### [Extracted information]

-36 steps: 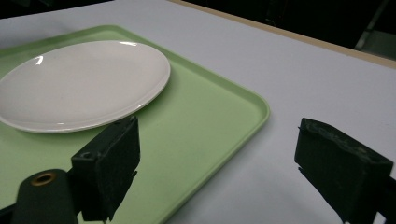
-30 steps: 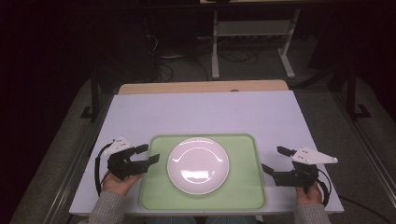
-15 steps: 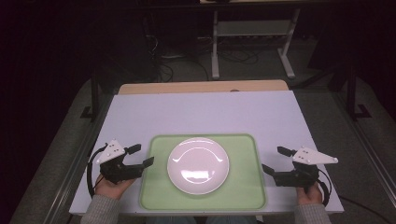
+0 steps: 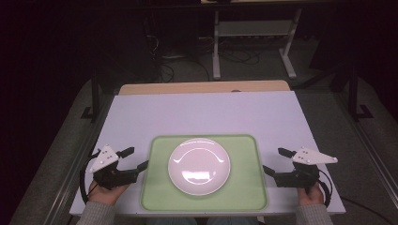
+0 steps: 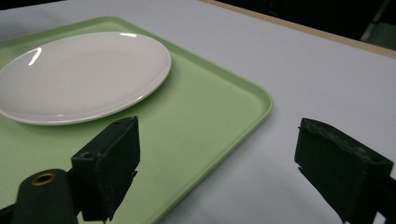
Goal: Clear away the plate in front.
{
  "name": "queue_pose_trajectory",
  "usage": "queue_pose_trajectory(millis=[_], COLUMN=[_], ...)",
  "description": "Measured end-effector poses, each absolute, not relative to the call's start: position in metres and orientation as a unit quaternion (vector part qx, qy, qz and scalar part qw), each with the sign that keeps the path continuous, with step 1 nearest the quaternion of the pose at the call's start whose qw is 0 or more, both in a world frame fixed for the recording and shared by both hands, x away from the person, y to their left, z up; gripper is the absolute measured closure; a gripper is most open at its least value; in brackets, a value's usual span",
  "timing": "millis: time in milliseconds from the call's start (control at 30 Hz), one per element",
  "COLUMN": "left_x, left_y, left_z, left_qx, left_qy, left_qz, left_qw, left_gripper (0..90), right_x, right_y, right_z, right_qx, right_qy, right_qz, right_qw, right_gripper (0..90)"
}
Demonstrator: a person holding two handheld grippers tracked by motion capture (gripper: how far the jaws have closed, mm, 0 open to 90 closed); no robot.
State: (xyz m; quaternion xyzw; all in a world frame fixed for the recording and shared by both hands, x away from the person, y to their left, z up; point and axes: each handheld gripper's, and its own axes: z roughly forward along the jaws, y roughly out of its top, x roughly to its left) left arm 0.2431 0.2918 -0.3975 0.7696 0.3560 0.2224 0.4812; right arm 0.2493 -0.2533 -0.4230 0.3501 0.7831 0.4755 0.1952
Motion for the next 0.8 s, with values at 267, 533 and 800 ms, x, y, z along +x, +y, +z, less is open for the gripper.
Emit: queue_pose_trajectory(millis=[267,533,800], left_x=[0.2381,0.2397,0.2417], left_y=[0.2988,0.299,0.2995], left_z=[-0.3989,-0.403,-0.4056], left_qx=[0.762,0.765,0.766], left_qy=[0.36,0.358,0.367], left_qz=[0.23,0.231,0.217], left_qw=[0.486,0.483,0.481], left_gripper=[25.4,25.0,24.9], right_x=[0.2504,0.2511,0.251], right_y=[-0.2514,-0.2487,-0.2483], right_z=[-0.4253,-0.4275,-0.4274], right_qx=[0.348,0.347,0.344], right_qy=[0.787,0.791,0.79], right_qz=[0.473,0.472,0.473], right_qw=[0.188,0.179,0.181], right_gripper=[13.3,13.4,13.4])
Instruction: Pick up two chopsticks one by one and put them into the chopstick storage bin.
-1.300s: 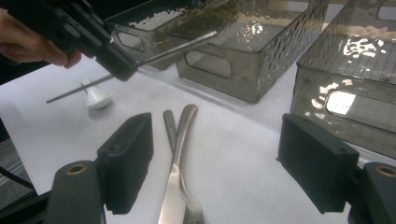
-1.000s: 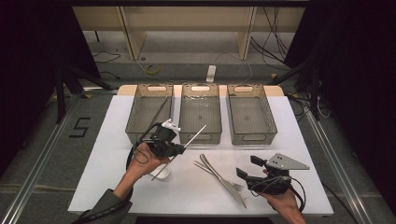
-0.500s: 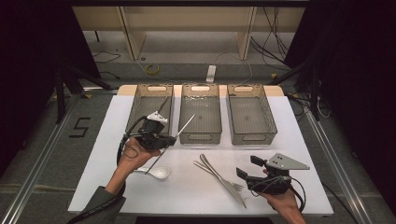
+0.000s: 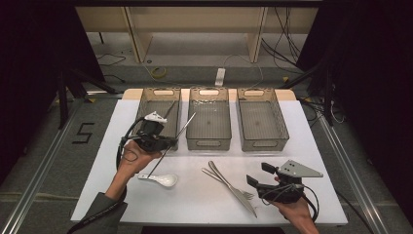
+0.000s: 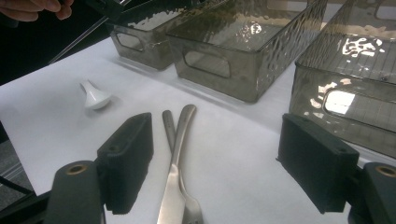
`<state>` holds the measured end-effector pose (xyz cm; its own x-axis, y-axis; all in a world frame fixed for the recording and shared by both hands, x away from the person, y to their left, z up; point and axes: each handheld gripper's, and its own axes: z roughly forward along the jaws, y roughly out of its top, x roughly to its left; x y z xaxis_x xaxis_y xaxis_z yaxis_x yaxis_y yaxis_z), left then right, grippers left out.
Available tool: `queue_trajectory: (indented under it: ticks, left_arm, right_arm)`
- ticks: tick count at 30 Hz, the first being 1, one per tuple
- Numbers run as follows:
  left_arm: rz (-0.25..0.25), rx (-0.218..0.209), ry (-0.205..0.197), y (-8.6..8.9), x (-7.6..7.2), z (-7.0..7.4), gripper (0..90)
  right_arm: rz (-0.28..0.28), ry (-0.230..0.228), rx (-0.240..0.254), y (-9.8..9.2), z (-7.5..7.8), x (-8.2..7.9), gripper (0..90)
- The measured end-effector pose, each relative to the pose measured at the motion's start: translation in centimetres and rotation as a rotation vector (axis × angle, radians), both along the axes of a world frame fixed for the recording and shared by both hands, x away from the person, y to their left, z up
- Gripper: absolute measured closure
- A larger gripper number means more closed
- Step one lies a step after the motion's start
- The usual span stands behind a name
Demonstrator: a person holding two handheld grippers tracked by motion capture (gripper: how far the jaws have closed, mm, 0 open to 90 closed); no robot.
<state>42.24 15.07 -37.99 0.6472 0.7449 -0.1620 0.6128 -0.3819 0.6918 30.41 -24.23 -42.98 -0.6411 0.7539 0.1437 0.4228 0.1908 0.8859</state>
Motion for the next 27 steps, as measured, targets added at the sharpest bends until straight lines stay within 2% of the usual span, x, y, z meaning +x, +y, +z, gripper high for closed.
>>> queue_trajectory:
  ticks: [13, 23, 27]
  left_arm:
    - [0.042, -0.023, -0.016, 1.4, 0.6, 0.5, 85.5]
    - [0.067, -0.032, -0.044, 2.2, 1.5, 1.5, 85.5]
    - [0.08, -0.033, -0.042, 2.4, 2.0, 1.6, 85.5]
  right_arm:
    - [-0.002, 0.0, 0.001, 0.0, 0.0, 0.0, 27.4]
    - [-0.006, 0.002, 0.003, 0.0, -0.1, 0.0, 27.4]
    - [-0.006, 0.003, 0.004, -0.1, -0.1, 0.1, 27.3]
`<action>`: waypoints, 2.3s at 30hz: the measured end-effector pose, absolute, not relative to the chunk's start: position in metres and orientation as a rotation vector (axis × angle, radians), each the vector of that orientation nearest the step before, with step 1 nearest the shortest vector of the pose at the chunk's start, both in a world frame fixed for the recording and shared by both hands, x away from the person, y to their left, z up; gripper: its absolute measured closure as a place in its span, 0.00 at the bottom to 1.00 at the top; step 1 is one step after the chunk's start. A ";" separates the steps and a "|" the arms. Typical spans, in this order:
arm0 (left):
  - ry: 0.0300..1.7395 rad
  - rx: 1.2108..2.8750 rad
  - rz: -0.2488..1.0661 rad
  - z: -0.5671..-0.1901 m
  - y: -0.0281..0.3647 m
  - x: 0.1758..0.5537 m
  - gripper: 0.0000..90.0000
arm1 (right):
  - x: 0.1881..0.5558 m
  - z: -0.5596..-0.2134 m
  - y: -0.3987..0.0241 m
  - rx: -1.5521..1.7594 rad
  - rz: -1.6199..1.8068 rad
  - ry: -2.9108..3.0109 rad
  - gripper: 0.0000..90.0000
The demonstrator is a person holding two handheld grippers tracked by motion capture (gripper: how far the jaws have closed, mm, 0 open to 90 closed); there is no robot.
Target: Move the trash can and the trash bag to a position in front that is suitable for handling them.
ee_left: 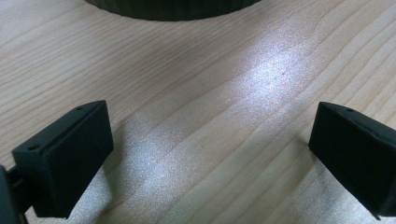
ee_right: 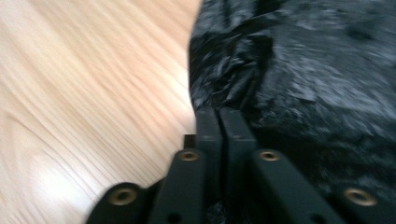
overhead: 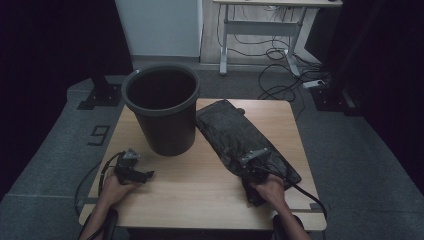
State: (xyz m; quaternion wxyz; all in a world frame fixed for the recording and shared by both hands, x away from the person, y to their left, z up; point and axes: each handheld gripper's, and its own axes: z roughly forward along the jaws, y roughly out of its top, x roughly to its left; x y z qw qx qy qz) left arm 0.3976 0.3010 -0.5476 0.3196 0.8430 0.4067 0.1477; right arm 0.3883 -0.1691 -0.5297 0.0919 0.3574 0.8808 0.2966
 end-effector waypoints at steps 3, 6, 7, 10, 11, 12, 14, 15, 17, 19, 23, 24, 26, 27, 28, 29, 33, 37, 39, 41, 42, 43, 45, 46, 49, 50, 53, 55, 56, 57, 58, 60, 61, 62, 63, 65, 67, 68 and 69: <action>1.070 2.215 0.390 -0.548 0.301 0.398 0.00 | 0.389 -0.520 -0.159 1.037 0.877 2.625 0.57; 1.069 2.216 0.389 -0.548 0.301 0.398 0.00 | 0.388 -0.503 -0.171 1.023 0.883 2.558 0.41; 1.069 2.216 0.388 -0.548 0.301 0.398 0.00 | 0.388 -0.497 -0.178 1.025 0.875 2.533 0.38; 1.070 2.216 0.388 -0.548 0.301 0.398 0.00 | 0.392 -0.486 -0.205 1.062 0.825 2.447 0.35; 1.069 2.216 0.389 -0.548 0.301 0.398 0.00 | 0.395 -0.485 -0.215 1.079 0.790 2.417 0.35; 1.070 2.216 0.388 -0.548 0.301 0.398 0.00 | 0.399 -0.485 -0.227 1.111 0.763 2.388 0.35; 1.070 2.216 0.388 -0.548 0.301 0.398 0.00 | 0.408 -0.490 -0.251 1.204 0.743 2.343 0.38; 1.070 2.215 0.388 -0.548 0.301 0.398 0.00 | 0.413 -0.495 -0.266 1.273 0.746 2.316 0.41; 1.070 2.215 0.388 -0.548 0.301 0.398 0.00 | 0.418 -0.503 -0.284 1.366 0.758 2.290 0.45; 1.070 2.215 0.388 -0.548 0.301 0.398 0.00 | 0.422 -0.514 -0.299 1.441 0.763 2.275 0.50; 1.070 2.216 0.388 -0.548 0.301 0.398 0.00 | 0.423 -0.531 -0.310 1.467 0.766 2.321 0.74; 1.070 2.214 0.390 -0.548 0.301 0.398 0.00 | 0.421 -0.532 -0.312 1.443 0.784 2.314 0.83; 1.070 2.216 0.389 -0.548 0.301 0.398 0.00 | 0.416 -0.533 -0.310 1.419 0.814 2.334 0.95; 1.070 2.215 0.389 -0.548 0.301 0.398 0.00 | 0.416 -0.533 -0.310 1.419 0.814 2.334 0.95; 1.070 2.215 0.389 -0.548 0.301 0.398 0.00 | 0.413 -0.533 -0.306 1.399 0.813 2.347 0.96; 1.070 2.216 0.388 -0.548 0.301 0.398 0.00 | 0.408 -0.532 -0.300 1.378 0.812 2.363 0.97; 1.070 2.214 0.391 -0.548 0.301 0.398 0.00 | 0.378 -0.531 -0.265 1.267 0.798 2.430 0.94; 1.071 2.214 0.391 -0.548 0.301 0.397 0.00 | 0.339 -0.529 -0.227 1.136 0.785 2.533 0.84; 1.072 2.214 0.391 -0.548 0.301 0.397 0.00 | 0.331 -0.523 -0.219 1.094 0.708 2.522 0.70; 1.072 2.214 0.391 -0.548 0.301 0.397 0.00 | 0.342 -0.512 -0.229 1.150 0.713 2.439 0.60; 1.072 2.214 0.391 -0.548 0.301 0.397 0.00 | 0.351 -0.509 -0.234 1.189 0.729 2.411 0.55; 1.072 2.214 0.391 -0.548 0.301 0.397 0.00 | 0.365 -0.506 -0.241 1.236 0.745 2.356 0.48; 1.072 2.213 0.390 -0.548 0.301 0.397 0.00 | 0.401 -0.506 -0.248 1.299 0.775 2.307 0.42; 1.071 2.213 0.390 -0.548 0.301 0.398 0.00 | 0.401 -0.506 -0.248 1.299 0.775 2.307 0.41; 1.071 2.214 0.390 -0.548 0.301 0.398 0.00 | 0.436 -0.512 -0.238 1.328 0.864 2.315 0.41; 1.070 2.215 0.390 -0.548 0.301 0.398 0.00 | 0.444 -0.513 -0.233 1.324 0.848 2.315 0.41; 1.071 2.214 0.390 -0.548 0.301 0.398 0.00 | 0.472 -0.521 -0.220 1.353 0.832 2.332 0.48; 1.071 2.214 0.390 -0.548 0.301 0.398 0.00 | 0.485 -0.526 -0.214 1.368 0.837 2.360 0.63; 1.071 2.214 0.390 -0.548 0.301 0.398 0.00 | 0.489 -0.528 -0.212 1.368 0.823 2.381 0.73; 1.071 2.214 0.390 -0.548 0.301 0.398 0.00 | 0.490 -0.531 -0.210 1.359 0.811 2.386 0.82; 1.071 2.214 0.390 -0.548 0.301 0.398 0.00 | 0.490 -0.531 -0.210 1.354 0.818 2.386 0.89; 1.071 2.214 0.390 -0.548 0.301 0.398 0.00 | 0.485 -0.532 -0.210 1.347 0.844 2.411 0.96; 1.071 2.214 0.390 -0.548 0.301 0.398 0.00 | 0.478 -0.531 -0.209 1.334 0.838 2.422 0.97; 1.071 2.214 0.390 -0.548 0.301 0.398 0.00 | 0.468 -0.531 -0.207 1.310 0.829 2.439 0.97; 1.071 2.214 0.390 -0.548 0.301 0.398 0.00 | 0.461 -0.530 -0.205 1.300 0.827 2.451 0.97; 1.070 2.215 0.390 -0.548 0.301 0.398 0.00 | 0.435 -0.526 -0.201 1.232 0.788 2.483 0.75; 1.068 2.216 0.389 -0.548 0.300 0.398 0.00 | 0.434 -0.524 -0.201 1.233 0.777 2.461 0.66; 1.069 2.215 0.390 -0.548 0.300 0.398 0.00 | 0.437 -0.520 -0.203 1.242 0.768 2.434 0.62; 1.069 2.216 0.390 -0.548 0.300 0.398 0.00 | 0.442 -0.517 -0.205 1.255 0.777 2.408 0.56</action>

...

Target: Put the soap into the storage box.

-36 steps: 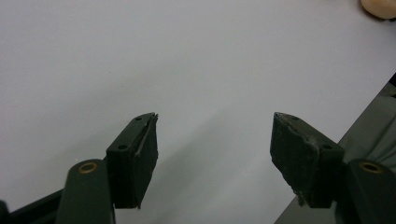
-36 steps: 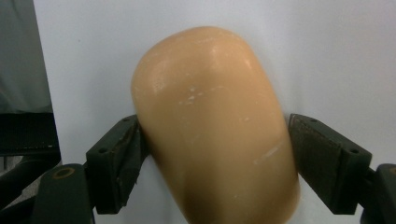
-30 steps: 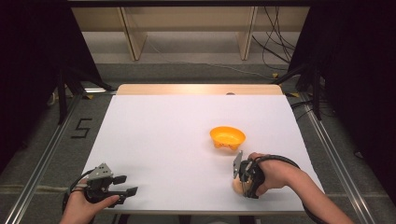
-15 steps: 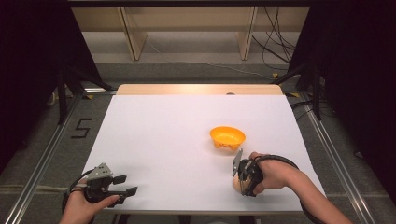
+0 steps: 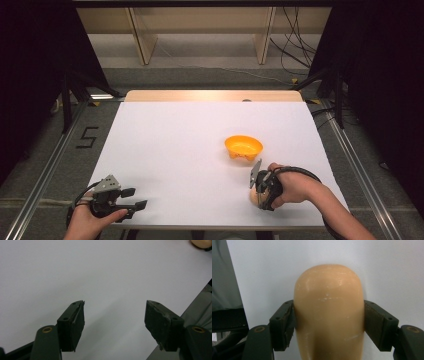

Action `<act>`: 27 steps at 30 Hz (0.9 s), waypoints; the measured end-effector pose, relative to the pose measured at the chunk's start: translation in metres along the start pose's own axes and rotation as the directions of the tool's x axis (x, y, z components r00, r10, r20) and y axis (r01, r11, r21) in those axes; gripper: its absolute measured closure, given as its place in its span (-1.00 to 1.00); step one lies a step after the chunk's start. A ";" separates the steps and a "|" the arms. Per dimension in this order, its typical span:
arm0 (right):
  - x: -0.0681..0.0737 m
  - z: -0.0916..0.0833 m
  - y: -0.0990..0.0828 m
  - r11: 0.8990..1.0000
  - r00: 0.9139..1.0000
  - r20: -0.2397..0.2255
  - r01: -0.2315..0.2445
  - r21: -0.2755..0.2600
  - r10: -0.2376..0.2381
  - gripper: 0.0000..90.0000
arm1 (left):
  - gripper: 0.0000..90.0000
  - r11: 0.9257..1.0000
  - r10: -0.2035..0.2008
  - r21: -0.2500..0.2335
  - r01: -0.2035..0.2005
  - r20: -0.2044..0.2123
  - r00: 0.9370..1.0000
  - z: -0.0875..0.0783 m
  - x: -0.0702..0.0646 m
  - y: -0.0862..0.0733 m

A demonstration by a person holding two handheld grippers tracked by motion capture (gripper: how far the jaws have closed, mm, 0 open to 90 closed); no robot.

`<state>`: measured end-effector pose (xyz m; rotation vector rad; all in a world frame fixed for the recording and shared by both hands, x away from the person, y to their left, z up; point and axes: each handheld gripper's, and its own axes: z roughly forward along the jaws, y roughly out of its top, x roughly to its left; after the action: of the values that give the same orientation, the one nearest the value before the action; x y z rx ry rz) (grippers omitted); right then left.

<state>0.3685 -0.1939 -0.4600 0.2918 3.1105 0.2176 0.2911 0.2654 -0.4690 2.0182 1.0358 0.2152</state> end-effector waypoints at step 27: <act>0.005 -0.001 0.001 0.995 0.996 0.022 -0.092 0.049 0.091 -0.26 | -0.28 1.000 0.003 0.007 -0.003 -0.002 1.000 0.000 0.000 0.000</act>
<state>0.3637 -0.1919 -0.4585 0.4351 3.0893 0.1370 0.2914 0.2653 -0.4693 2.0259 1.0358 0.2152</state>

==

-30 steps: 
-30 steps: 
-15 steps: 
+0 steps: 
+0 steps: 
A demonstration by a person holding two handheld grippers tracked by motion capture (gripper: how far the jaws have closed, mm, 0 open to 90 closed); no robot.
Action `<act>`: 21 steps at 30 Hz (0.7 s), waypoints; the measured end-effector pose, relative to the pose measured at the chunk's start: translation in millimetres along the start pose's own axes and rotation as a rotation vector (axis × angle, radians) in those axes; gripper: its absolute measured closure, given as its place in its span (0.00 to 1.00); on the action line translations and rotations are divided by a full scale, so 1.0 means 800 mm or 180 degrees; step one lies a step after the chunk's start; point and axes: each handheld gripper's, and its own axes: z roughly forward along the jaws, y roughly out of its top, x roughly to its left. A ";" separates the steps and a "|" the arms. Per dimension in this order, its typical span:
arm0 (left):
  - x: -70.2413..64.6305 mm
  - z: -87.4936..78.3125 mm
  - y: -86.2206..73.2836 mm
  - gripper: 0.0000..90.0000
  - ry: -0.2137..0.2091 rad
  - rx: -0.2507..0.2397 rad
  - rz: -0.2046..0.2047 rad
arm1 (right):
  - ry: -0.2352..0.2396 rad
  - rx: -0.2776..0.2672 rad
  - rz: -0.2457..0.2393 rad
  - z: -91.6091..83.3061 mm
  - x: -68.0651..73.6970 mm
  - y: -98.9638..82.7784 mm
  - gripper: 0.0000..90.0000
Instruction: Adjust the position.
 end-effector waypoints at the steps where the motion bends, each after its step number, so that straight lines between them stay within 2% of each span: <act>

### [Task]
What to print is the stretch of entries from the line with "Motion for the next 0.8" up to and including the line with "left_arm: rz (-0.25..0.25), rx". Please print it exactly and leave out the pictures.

### [Solution for this task]
Motion for the next 0.8 s, with values at 267, 533 and 800 ms, x, y, z along +x, +y, +z, less is open for the gripper.
Emit: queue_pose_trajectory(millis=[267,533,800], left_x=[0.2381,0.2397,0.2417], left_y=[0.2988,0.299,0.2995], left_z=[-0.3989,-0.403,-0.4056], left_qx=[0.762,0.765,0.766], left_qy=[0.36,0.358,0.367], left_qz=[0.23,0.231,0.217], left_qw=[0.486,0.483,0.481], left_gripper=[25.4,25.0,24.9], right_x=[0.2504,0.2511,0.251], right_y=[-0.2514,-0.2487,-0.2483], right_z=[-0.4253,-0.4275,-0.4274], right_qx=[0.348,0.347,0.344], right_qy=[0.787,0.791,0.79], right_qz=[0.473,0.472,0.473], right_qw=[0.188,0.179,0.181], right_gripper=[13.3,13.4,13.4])
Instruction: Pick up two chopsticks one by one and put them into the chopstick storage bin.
-1.300s: 
-1.000s: 
-0.500s: 
+0.000s: 
+0.000s: 
`<state>` holds the measured end-effector pose (xyz cm; its own x-axis, y-axis; all in a world frame fixed for the recording and shared by both hands, x away from the person, y to their left, z up; point and axes: each handheld gripper's, and its own axes: z roughly forward along the jaws, y roughly out of its top, x roughly to its left; x y z xaxis_x xaxis_y xaxis_z yaxis_x yaxis_y yaxis_z), left then right, grippers left out.
Available tool: `queue_trajectory: (indented under it: ticks, left_arm, right_arm)`
- ticks: tick count at 30 Hz, the first being 1, one per tuple
- Numbers run as follows:
  left_arm: rz (-0.25..0.25), rx (-0.218..0.209), ry (-0.205..0.197), y (-8.6..8.9), x (-7.6..7.2), z (-7.0..7.4), gripper (0..90)

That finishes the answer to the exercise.